Your assignment –
The records below must be reproduced in full and without error.

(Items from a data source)
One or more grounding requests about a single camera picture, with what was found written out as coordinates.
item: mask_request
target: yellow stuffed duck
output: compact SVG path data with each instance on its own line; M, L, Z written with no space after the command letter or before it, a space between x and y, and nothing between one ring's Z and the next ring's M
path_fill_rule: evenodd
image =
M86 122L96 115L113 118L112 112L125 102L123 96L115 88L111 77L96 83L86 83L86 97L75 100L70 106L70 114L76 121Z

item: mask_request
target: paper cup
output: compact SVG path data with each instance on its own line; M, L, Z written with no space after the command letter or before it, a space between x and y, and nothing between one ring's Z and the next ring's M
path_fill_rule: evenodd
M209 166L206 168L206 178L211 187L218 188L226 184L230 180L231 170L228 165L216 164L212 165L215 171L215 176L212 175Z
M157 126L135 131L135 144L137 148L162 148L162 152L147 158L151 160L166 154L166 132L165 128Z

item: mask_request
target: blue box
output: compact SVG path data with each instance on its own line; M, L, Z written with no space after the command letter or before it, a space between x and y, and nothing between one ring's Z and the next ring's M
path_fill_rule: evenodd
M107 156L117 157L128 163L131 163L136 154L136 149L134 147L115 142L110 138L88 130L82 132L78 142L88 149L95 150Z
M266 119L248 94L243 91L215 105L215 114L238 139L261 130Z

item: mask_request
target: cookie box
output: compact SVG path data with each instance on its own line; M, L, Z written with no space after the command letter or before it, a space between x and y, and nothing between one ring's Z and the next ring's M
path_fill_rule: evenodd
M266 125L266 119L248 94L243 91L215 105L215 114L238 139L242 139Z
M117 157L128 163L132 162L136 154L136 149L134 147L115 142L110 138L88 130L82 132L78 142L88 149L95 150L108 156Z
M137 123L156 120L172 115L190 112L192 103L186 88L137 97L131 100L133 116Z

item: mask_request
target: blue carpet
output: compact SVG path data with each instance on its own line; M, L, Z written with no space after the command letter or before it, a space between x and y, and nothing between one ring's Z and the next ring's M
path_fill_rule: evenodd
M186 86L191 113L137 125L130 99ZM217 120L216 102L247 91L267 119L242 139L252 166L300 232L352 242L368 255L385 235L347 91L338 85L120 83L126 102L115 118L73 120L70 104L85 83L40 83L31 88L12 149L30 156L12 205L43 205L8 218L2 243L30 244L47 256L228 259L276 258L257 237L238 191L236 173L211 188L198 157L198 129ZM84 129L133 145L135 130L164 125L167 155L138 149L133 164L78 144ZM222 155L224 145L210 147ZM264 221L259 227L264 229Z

Answer –
One or more grounding requests about a single camera picture, with what was found written out as coordinates.
item: mask_request
target: yellow stuffed duck
output: compact SVG path data with each instance on its own line; M, L, Z written with no space after the command letter or before it, a space between x and y, and nothing between one ring's Z and the next ring's M
path_fill_rule: evenodd
image =
M86 122L96 115L113 118L112 112L125 102L123 96L115 88L111 77L96 83L86 83L86 97L75 100L70 106L70 114L76 121Z

item: mask_request
target: paper cup
output: compact SVG path data with each instance on its own line; M, L, Z written with no space after the command letter or before it, a space between x and y, and nothing between one ring's Z and the next ring's M
path_fill_rule: evenodd
M209 166L206 168L206 178L211 187L218 188L226 184L230 180L231 170L228 165L216 164L212 165L215 171L215 176L212 175Z
M157 126L135 131L135 144L137 148L162 148L162 152L147 158L151 160L166 154L166 132L165 128Z

item: mask_request
target: blue box
output: compact SVG path data with each instance on its own line; M, L, Z written with no space after the command letter or before it, a space between x and y, and nothing between one ring's Z and the next ring's M
path_fill_rule: evenodd
M107 156L117 157L128 163L131 163L136 154L136 149L134 147L115 142L110 138L88 130L82 132L78 142L88 149L95 150Z
M266 119L248 94L243 91L215 105L215 114L238 139L261 130Z

item: mask_request
target: cookie box
output: compact SVG path data with each instance on its own line; M, L, Z written with no space after the command letter or before it, a space between x and y, and nothing between one ring's Z and the next ring's M
path_fill_rule: evenodd
M266 125L266 119L248 94L243 91L215 105L215 114L238 139L242 139Z
M117 157L128 163L132 162L136 154L136 149L134 147L115 142L110 138L88 130L82 132L78 142L88 149L95 150L108 156Z
M137 123L156 120L172 115L190 112L192 103L186 88L137 97L131 100L133 116Z

item: mask_request
target: blue carpet
output: compact SVG path data with each instance on its own line; M, L, Z written with no space after the command letter or before it, a space between x and y, and nothing between one ring's Z and the next ring's M
path_fill_rule: evenodd
M186 86L191 113L137 125L130 99ZM217 120L216 102L247 91L267 119L242 139L252 166L300 232L352 242L368 255L385 235L347 91L338 85L120 83L126 102L115 118L73 120L70 104L85 83L40 83L31 88L12 149L30 156L12 205L43 205L8 218L2 243L30 244L47 256L228 259L276 258L257 237L238 191L236 173L211 188L198 157L198 129ZM84 129L133 145L135 130L164 125L167 155L138 149L133 164L78 144ZM222 155L224 145L210 147ZM264 221L259 227L264 229Z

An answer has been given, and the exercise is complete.